Story last updated at 1:20 p.m. Saturday, August 31, 2002

Cabin shooter gets 15 years
by Sepp Jannotta
Staff Writer

The Ohlson Mountain man known as "Walking John" Powell received a 20-year prison term with five years suspended Monday evening as the result of a shooting spree directed at three area residents he claimed were snowmachining on his land near Lookout Mountain in April of last year.

Powell, a bearded hermit who also went by the nickname "Dark Star" and apparently shunned motorized vehicles, pleaded no contest to three counts of third-degree assault and one count of misconduct involving a weapon, reduced from three counts of attempted murder, among other charges.

Around 10 p.m. on April 5, 2001, Powell began blasting 12-gauge shotgun slugs and buckshot into the backcountry cabin of Gabe Ritchie and Susie Malone. As they cowered naked inside their upstairs bedroom, with slugs plowing through walls and windows, a trio of unfortunate snowmachiners passed through woods near the cabin. The third among them was Dave Baird, who ran his snowmachine into a tree after Powell turned his shotgun in his direction.

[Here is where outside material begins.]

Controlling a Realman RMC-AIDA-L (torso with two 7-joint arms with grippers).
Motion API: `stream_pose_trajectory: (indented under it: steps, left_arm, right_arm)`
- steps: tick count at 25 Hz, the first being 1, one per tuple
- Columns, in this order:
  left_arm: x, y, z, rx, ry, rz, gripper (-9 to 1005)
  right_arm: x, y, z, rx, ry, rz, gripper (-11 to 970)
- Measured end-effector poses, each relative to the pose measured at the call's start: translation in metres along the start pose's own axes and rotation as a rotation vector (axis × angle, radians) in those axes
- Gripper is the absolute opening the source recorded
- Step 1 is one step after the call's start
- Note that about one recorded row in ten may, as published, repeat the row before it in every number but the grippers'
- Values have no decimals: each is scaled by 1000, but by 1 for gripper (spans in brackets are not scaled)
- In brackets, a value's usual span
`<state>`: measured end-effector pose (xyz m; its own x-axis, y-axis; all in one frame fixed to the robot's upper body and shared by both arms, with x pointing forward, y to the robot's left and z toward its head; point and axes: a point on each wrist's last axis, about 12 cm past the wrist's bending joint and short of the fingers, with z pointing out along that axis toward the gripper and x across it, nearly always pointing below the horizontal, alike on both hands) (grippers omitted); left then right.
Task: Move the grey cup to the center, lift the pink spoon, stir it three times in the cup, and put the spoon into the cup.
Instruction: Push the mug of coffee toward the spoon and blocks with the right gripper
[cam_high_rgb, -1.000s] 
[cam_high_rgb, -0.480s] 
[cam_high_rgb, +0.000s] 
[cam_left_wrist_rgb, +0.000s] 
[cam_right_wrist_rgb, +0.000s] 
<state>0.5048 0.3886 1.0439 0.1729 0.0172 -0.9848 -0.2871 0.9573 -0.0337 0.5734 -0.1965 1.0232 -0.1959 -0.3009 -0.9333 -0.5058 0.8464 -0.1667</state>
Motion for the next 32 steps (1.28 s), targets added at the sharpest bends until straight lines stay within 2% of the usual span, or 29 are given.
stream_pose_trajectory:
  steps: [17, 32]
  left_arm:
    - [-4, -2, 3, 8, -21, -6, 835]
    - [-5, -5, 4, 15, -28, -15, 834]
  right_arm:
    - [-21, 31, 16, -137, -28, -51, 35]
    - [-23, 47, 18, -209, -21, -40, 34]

None of the three were hit, and all escaped their attacker, frightened but unharmed.

Some time later, snowshoed troopers who walked a mile to the cabin talked Powell out of his gun and arrested him. Baird made an hours-long hike back to his cabin, while Malone and Ritchie were located by a trooper helicopter after they lit a spruce tree on fire.

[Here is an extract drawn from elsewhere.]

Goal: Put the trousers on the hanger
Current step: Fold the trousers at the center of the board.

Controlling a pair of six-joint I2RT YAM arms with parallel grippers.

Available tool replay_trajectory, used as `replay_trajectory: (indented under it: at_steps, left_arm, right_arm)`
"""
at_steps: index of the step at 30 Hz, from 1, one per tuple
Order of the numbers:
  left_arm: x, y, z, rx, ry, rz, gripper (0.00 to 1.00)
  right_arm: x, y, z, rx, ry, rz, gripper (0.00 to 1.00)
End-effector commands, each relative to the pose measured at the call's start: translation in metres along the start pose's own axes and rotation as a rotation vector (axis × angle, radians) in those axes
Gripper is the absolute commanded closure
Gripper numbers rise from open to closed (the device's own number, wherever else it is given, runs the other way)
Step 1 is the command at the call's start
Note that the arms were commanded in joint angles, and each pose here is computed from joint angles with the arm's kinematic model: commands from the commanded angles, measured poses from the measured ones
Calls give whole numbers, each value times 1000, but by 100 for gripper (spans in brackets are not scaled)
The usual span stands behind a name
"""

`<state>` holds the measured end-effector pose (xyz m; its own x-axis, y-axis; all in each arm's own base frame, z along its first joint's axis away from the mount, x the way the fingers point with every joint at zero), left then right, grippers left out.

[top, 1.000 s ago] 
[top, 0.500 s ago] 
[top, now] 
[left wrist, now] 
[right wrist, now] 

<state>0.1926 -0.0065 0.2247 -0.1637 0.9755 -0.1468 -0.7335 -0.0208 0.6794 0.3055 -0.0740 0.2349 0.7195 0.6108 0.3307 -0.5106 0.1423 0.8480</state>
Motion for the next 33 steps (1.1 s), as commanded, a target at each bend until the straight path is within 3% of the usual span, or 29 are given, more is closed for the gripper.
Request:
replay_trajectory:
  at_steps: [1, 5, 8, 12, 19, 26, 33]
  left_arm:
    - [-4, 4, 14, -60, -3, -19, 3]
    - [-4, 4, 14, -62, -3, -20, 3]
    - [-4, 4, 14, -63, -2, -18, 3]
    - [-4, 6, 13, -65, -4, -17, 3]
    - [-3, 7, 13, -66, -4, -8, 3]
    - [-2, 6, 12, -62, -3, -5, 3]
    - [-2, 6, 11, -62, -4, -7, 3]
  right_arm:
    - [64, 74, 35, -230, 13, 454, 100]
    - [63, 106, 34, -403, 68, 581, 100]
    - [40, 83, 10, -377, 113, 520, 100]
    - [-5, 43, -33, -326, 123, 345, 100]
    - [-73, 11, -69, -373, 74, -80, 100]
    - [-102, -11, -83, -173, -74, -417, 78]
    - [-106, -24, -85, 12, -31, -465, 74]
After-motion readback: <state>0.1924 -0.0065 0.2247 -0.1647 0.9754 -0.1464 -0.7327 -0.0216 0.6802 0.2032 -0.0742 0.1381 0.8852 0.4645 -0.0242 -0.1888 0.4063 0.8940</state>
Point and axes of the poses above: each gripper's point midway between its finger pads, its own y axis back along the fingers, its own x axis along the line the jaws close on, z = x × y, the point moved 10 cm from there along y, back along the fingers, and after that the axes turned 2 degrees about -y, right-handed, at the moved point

At the time of his arrest and during Tuesday's hearing, Powell stated that he was upset because of the environmental destruction and personal trespass of snowmachiners.

According to Assistant District Attorney John Wolfe, Powell churned out a string of assertions during the sentencing, claiming that Ritchie and Malone were taunting him with rooster calls. He also said the couple were drug users, and apparently stated that the troopers were sympathetic to snowmachiners because of their complicity in the drug world.

Troopers found a bottle of Chivas Regal in the area of the 22 spent shotgun shells Powell fired during his rampage. Wolfe didn't think that troopers ever tested the then 38-year-old Powell's blood-alcohol level.

"He was neither defiant nor remorseful," Wolfe said. "He explained his reasons to the court and expected us to understand.

"But I was at a loss, and based on the courts' reaction, I don't think the court and he were on the same wavelength either."

Meanwhile, during the past year and a half, Ritchie and Malone were kept abreast of the legal proceedings by Wolfe, who counseled that with the victims' blessing, it might be less risky to try Powell on the assault counts, because defense attorney Peter Mysing planned on calling expert witnesses to assert Powell's insanity.

"He conceivably could have gotten a longer sentence, but he also could have been out much quicker," Wolfe said, adding that with the type of sentence mandated by third-degree assault, Powell will have to serve at least two-thirds of his 15 years.

Under an attempted murder conviction Powell would have faced between five and 99 years, but might have been eligible for parole after just one-third of the time sentenced.

"We were happy with the plea agreement," Malone said. "... But with some of his random rantings, he's way off base."

Malone said she and Ritchie only spent one night away from their cabin after the incident.

But they keep firearms handy at their cabin, just in case.

"We have them because we're scared. We've got three, and they're loaded and ready," Malone said.